Prognostic significance of KIF2A and KIF20A expression in human cancer

A systematic review and meta-analysis

Li, Xing MMa; Shu, Kunpeng MMb; Wang, Zhifeng MDb; Ding, Degang MDb,∗

Editor(s): Zhang., Qinhong

Author Information
Medicine 98(46):p e18040, November 2019. | DOI: 10.1097/MD.0000000000018040
  • Open

Abstract

1 Introduction

Cancer is among the most common causes of morbidity and mortality worldwide, particularly in less developed countries.[1] In 2019, nearly 1.76 million new cancer cases are likely to be diagnosed and more than 600,000 patients may die of cancer in the United States.[2] Despite constant efforts to improve the diagnosis and treatment of cancer in recent years, the 5-year survival rate of patients remains unsatisfactory for various types of tumors.[3] This is largely because of inadequate knowledge of the mechanisms that cause cancer and promote disease progression. Thus, studies have focused on evaluating the molecular mechanisms and identifying new biomarkers of cancer to predict prognosis and improve the therapeutic efficacy and survival status of patients with cancer.

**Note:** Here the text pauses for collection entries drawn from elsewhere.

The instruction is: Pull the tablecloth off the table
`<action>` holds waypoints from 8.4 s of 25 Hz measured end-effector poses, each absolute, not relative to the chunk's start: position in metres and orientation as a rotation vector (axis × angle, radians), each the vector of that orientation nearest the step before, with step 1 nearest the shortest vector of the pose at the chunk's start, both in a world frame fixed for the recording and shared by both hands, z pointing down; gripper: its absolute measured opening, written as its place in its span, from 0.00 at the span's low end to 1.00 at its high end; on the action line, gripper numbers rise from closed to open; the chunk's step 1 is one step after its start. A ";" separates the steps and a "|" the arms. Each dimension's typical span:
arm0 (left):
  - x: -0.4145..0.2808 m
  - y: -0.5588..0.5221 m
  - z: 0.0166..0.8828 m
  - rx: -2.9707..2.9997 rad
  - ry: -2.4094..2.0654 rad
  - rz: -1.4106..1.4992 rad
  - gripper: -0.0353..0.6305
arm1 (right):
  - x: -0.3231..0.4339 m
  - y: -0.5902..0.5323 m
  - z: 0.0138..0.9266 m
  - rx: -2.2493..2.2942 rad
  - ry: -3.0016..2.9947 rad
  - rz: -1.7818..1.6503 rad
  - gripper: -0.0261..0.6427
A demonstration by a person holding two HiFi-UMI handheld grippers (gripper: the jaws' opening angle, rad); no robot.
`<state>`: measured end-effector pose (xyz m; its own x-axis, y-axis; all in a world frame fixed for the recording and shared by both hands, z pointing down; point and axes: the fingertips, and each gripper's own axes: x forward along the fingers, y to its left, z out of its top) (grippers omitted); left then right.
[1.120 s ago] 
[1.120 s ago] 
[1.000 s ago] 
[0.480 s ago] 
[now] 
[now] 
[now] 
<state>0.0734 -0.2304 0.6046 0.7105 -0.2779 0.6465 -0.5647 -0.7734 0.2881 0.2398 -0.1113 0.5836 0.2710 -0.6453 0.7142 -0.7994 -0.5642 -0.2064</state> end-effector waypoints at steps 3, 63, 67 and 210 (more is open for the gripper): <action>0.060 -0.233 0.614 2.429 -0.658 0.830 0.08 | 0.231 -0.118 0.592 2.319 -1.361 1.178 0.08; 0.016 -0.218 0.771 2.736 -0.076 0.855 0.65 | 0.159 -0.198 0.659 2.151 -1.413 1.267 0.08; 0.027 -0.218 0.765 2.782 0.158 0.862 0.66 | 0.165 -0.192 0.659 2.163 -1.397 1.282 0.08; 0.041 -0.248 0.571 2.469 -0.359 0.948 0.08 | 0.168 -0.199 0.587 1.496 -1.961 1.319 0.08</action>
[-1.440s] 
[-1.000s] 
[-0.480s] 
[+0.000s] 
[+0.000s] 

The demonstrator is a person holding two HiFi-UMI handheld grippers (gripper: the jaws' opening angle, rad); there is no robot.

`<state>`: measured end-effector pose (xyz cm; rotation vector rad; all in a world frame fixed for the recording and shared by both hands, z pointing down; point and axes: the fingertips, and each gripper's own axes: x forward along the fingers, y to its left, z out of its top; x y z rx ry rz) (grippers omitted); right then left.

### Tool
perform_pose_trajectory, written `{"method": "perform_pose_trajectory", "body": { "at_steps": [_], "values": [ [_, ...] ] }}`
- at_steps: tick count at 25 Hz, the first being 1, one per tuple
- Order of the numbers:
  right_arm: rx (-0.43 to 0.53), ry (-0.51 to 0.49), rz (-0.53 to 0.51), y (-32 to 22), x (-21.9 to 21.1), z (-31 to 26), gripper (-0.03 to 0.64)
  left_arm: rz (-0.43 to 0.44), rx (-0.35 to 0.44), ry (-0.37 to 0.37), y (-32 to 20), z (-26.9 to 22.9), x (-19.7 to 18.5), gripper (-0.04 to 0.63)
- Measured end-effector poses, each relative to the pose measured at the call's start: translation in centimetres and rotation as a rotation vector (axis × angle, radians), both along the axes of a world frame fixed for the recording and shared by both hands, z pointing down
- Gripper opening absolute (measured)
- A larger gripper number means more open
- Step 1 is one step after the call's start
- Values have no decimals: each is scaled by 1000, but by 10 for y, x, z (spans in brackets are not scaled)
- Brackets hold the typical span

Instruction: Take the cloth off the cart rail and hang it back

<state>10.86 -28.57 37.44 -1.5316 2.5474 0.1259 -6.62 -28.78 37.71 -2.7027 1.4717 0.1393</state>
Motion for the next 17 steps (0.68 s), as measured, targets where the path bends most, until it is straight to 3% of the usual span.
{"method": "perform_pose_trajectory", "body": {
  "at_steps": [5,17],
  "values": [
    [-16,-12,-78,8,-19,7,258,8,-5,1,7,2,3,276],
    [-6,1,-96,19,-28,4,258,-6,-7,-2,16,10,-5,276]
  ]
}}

The kinesin family (KIF), initially identified by Vale et al in 1985, is present in all eukaryotes and contains 14 super families (more than 40 members).[4] By participating in the polymerization dynamics of microtubules (MTs), KIF can catalyze rapid spatial remodeling of the MT cytoskeleton during the cell cycle, which is necessary for intracellular transport and cell mitosis.[5,6] If any abnormalities occur during cell mitosis, various adverse consequences can occur, such as cell apoptosis, gene mutation, and even cancer development.[7] KIF member 2A (KIF2A), localized to the spindle poles in eukaryotic cells and one of the four members (KIF2A, KIF2B, KIF2C/MCAK, and KIF24) of the kinesin-13 super family, is involved in various biological processes such as cell division, bipolar spindle assembly, and cilia formation.[6,8] Spindles lacking KIF2A cannot separate into bipolar forms in human mitotic cells, which may cause cell cycle arrest or even cell apoptosis.[9] Moreover, KIF2A plays a crucial role in non-mitotic cells. It was reported that KIF2A suppresses the extension of neuronal collateral branches (particularly axons) by depolymerizing MTs.[10] Another KIF member, KIF20A (also known as RAB6KIFL), belonging to kinesin-6 super family, consists of 890 amino acids and is abundantly expressed in the thymus, bone marrow, and testis of adults, with low expression observed in the heart, placenta, and spleen.[11] By interacting with the GTP-bound forms of Rab6, KIF20A can bind to microtubules and generate mechanical force to accelerate the movement of organelles.[12,13] Previous studies showed that KIF20A is essential for cell cycle mitosis and its accumulation promotes the proliferation of both normal and pathological cells.[14,15] Therefore, KIF2A, and KIF20A play important roles in eukaryotic cells.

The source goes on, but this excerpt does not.